Rachel Kuehn recently took up running. Without much else to do this spring, she started logging miles. The 19-year-old, who just completed her first season on the Wake Forest women’s golf team, took to her new hobby so quickly, in fact, that she recently mapped out a half-marathon course around her Asheville, North Carolina, neighborhood and completed the makeshift race herself.
“To be honest with you, I actually am not that tired,” Kuehn said Saturday at the end of one last double-round day at the North & South Women’s Amateur.
Kuehn played her way through two rounds of stroke play and five rounds of match play at Pinehurst over a brutally steamy week. The physical endurance gave her a welcome edge. Now that she’s a runner, Kuehn doesn’t notice the fatigue as much on the course.
Scores: North & South Women’s Amateur
“It’s a marathon, you’re playing 36 holes at Pinehurst,” she said.
Kuehn didn’t hesitate to call a Round of 16 showdown with Rachel Heck, a player who has made the cut in two LPGA majors her toughest test of the week. Heck has plenty of pedigree, and as Kuehn said, “she’s just as good a competitor as her resume shows she is.
Kuehn birdied three of her last four to force play holes and win in 20 holes.
“I was really excited to be able to finish that way,” she said. “I’ve been in that position before and didn’t have the same result. It’s something that I can carry with me next time I’m in a similar position.”
On Saturday, Kuehn met Michigan State’s Haylin Harris on an early morning. Both gave a hole away here or there, but ultimately Kuehn needed just 16 holes to advance and meet Allisen Corpuz in the afternoon final.
Against Corpuz, Kuehn got up early but they went back and forth from there. The two were called off the course to sit out a storm before they hit the 12th tee, and when they returned, Kuehn pretended she was facing a miniature six-hole match. She wiped the slate clean in her mind.
“The momentum wasn’t in my favor so it gave me a chance to reset,” Kuehn said of having just lost Nos. 10 and 11.
Corpuz squared the match with a par on No. 17 as Kuehn made bogey, but ultimately Kuehn ended it with a par on the first extra hole.

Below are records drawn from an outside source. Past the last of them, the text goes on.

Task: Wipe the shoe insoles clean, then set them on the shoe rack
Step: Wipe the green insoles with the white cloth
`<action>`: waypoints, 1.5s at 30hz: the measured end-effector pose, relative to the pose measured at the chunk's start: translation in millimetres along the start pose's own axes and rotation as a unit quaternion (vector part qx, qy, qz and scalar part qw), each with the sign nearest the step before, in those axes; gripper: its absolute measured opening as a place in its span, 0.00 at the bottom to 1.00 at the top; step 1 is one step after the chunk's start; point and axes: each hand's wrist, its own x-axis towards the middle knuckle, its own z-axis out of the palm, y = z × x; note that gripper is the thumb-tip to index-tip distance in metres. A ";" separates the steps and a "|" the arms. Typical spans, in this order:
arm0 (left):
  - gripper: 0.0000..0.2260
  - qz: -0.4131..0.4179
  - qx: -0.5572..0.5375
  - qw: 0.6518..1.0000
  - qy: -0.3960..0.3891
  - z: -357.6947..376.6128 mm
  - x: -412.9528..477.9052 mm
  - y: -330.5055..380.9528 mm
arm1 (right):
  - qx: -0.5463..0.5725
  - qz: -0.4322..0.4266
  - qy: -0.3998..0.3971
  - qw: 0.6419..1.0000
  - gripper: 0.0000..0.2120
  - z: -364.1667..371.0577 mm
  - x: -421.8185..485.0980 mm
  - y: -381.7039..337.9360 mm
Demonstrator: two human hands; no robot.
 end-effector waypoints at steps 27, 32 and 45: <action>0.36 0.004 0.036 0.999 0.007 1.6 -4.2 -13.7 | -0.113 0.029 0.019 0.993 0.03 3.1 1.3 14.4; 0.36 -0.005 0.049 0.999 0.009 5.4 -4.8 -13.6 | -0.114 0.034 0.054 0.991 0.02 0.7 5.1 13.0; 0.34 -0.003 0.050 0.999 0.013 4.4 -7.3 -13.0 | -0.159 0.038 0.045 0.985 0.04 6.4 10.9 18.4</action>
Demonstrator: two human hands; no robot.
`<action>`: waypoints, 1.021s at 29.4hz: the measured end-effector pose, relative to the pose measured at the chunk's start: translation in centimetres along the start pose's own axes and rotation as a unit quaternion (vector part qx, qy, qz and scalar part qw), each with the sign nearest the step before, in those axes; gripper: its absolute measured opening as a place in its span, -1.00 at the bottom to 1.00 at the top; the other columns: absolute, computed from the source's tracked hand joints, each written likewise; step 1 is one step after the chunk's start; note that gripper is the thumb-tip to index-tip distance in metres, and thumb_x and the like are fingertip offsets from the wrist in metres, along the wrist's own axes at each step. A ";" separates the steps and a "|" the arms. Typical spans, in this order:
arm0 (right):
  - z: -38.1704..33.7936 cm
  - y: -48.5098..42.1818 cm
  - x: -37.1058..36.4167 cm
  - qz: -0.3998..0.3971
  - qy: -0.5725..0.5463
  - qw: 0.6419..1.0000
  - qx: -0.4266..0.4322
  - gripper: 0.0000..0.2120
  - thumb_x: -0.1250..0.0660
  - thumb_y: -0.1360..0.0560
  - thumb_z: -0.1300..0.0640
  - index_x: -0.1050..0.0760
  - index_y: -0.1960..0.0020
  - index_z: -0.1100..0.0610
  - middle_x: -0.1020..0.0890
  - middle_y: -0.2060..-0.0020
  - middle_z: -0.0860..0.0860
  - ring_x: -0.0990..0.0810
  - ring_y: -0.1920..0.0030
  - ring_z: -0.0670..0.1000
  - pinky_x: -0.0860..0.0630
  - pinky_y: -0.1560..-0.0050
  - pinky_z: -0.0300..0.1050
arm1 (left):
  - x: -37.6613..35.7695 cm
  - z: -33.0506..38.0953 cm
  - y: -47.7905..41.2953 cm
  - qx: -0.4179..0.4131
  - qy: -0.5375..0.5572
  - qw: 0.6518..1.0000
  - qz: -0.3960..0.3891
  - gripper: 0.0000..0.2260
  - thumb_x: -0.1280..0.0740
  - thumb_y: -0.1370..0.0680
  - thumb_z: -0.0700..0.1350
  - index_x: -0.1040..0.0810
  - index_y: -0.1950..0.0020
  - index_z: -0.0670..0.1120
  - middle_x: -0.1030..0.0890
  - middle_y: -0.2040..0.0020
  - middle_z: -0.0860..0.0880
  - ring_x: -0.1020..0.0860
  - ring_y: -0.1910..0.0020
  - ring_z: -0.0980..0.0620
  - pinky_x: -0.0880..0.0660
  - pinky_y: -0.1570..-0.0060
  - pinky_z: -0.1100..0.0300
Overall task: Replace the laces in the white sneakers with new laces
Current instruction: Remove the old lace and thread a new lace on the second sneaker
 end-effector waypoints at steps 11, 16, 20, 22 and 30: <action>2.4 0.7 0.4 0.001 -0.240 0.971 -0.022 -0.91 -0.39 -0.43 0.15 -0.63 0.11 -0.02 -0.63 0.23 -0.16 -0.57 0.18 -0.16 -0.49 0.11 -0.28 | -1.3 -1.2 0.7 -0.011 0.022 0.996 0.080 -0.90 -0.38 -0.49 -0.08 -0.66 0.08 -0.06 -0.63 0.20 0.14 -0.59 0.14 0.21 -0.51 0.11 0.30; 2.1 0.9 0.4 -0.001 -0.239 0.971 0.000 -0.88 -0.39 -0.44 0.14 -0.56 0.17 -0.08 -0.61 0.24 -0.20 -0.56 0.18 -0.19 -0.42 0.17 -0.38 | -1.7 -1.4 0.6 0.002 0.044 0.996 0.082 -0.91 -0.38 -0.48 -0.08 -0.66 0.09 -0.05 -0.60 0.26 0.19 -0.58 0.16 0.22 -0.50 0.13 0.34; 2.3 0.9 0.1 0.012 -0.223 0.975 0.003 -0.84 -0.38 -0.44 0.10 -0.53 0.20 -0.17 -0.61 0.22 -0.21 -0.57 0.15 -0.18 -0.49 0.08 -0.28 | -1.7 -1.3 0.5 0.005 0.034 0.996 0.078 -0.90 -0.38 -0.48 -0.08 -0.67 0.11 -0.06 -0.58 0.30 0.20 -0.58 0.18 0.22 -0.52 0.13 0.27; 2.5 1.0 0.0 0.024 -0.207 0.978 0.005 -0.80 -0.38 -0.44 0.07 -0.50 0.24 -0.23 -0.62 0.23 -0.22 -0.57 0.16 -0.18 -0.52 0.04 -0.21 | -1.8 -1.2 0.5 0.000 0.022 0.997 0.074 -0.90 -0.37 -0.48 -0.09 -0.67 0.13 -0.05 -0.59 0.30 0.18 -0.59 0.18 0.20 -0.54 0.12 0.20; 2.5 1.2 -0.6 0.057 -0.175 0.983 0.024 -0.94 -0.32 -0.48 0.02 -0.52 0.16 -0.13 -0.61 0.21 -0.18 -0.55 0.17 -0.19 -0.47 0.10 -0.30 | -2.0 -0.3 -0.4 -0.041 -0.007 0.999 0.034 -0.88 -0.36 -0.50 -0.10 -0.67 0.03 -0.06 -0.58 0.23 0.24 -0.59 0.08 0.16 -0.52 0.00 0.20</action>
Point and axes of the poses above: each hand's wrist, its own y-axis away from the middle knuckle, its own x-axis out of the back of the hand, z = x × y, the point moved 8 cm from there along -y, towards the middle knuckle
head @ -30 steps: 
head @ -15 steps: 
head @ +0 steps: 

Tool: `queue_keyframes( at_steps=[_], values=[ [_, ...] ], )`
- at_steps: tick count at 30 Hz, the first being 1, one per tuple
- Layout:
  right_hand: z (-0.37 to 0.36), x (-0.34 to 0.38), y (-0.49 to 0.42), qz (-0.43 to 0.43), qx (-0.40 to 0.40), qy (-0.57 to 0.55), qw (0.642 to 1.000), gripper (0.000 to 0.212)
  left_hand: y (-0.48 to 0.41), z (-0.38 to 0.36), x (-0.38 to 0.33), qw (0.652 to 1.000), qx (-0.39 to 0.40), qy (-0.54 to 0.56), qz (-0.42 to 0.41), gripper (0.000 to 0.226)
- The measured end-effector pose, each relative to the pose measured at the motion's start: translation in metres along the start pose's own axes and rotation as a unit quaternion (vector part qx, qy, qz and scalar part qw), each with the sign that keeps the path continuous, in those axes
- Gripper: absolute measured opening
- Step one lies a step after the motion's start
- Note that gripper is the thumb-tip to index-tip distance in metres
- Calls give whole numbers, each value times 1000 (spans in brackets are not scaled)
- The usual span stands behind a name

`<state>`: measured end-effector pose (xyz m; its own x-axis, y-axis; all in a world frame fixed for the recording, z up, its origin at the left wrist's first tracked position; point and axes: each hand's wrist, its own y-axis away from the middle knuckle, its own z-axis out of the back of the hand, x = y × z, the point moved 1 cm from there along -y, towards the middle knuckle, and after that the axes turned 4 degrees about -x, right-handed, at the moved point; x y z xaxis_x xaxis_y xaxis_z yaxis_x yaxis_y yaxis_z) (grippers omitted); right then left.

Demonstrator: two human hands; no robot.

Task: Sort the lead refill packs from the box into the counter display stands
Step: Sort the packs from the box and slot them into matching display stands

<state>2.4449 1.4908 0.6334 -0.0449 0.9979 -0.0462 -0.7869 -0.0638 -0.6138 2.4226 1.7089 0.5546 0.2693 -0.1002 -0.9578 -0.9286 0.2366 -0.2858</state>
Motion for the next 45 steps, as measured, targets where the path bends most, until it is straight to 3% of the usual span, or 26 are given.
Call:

After coming into No. 18 tied, Allisen Corpuz and Rachel Kuehn will head to the 19th hole (No. 1) for the 118th Women's North & South Amateur Championship 🏆 pic.twitter.com/lOTc2VKK0D
— Pinehurst Resort (@PinehurstResort) July 18, 2020
“The history at that golf course and at that tournament is rich to say the least,” she said. “You walk down that hallway at Pinehurst that has all the names. To know that my name is going to go up there with all of those players … is something that is so cool to me.”
All week long, Kuehn had a veteran voice in her ear in local caddie Keith Silva. A family friend connected the two. Silva’s legend has grown the past year as the man on Will Holcomb V’s bag. The Sam Houston State player advanced all the way to the semifinals at the U.S. Amateur at Pinehurst last August, and was runner-up at the North & South Amateur earlier this month.
Kuehn is quite certainly more reserved in competition than Holcomb, who audibly jawed – good-naturedly – with Silva on the course.
“I would not have anything near the result I had without him,” she said matter-of-factly. “We work really well together and he knows that course like the back of his hand.
It got to the point where if the two disagreed on a line or shot, Kuehn deferred to Silva.
“That’s saying a lot because I’m a pretty stubborn person,” she said.
Kuehn carted home various momentos from Pinehurst this week. Each time a player makes a 2 on Pinehurst No. 2 – which Kuehn played six times in competition plus a practice round – the resort acknowledges it with a coin. Kuehn earned her first in the practice round and another in stroke play. Her mom suggested she try to win one more so that she could give one to each of her brothers and still have one for herself.
She ended up pocketing six.
Pinehurst awards a Putter Boy trophy to the champions of all it’s North & South tournaments. Runners-up take home a smaller one.
Rachel’s mom Brenda Corrie-Kuehn, who played the 2001 U.S. Women’s Open at nearby Pine Needles when she was 8 months pregnant with Rachel, was runner-up at the 1995 North & South Women’s Amateur. Her trophy lives in the Kuehn family den.
“Why don’t you go get a bigger one now,” Brenda joked with her daughter. The two remain competitive when it comes to sports.
It’s time for the Kuehn family to clear a space for a new piece of hardware, keeping in mind it’s probably not going to be the last time the display shelf gets reorganized.